* **Problem to solve**
Using the data beneath, show every line that includes the word "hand".

* **Available data**
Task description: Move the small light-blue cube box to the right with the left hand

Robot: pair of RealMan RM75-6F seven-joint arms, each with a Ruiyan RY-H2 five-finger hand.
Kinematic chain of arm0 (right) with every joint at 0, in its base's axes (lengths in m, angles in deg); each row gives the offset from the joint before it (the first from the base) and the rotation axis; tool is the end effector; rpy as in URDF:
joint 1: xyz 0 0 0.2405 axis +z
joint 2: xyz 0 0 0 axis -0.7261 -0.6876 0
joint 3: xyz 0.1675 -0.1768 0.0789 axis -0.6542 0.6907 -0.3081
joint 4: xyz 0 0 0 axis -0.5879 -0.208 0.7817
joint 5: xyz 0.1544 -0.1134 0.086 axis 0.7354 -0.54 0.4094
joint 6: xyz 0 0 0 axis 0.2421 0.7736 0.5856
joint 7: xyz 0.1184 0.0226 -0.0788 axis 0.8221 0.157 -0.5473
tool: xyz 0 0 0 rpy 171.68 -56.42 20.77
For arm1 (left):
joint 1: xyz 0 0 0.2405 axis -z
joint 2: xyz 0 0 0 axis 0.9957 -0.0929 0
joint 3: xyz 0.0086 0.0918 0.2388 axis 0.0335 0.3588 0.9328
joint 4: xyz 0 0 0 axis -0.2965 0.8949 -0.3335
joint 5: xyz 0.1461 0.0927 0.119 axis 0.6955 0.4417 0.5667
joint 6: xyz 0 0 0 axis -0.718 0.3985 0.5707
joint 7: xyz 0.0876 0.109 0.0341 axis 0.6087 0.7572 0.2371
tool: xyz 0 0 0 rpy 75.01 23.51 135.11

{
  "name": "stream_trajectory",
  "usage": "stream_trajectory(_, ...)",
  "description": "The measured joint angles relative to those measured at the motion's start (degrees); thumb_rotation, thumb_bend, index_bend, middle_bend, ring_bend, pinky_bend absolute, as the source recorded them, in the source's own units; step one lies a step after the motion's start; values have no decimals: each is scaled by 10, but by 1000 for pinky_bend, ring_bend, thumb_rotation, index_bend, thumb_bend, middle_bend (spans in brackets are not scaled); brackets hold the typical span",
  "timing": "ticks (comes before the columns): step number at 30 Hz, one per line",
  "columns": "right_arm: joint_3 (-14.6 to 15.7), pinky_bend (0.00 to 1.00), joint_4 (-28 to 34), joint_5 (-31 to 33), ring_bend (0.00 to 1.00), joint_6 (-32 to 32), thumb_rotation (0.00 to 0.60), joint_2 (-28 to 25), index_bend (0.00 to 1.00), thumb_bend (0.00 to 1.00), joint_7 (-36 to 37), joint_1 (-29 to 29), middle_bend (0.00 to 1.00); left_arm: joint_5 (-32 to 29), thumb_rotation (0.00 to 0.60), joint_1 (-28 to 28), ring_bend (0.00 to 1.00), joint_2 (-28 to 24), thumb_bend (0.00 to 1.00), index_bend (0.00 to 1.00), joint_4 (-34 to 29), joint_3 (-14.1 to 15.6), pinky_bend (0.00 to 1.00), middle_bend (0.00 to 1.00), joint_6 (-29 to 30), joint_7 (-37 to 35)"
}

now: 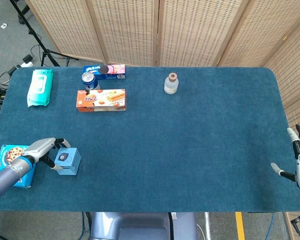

* **Your solution**
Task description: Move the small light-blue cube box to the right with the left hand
Robot: pair of RealMan RM75-6F seven-joint arms, each with a Ruiyan RY-H2 five-finger hand.

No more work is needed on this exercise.